Hsbc & Macquarie Not Allowing Redraw?

No...just general.....for all :)

Alot of banks are starting to scrutinise people with loans over 600k. I see a lot of people have total loans over 1mil with one bank...:eek:

Also LMI premiums are based on risk loans under 300k are lowest, then 500k, etc.

Just because you have $600K plus with one bank doesn't mean this is one loan for one property. We have parcels with different banks where 1 mil = 3 properties.
 
Just the facts, ma'am...

Hi folks, don't mind me jumping in at this point,.. I'm new to this and still educating myself, gearing up to get an IP in the next few months... after reading all of this I have to clarify:

Everything I've heard at seminars and read in books indicates that a LOC is the best facility to have, or certainly the most common... now I read about a bunch of you switching to offsets instead... I really can't see too much of a difference in each as far as being a resource for investing... I DO understand the concerns over freezing LOCs, but I would love to know what the pros and cons are to the LOC and offset - there must be (or was) something more attractive to the LOC than the offset, I just can't see it?

a) LOC - You only pay for what you draw out and have the rest as ready funds.
b) Offset - You effectively draw out all the funds, but put those unused back into the offset, effectively paying the same as you would in the LOC (pending any rate difference)...

Is this the case, or not?

Thanks for enlightening me.

Cheers,
Drew
 
It isn't a case of one or the other. To have an offset, you need a loan of some sort. For example, a LOC.

The discussion has simple been about whether to leave the LOC undrawn (ie. the loan is approved, but you haven't used it, or all of it, yet), or to draw it down (withdraw the funds) and put them in an offset (or instead perhaps some other account that will accrue interest).

There is no difference interest wise. If you have an offset attached to your LOC, the bank, when calculating interest, does the maths on drawn funds minus offset. eg. 10% interest rate, $100k (drawn LOC) - $10k (offset) = 0.1*(100-10) = $9k for the yr.
 
hi all
drew there reason is that you have a better liquidity position and if banks change their lending criteria then you are frozen as you put it.
i thry to do a couple of things
1 use as much if not all banks money
2 leverage as high as possible.
3. try to keep banks fingures off any equity or spare cash
4 mitigate any loss
and david thats exactly what they will do they ask for either up the equity value position of the the loan or inject equity
both of which I would not do so closed one and changed their mind on the other.
 
and david thats exactly what they will do they ask for either up the equity value position of the the loan or inject equity
both of which I would not do so closed one and changed their mind on the other.

Given this, wouldn't it matter then if you kept the money with the bank or not?

It sounds like they'll just ask for it either way.
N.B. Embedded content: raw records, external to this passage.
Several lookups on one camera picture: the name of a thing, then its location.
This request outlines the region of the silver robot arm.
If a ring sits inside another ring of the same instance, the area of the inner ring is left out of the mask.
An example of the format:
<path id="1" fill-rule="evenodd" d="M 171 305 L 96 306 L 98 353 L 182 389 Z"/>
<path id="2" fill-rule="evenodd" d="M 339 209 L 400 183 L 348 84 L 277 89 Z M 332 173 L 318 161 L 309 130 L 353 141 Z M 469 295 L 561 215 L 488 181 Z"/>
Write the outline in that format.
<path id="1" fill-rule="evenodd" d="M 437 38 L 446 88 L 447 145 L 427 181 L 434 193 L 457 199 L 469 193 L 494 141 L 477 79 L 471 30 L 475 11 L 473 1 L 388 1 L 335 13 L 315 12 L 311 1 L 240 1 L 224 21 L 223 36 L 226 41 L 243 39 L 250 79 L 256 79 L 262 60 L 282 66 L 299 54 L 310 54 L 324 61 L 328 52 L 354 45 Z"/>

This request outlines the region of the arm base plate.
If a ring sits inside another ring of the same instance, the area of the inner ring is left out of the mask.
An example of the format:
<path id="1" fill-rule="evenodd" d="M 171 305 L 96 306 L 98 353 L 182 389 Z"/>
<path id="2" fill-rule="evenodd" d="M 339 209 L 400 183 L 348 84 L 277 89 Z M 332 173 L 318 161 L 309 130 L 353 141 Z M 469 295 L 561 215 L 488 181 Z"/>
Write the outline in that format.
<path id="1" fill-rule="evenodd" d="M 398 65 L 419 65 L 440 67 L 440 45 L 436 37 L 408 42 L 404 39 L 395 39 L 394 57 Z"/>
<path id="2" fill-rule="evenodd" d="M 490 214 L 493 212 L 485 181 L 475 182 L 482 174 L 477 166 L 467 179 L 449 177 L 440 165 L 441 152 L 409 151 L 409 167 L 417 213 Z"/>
(Thanks for answering my questions).
 
hi david
not the same
as I am reducing my leverage
my idea is to borrow money
not give it back to them
the more money back or less money lent the lower the leverage position.
I have just left a meeting today and I do 5 to one leveraging and they are 25 to 1 now thats leveraging.
they are asset backed and debt cover but still very high leverageing.
so I don't want to inject cash(as this is a premium) nor give them anymore equity then is a bare minimum.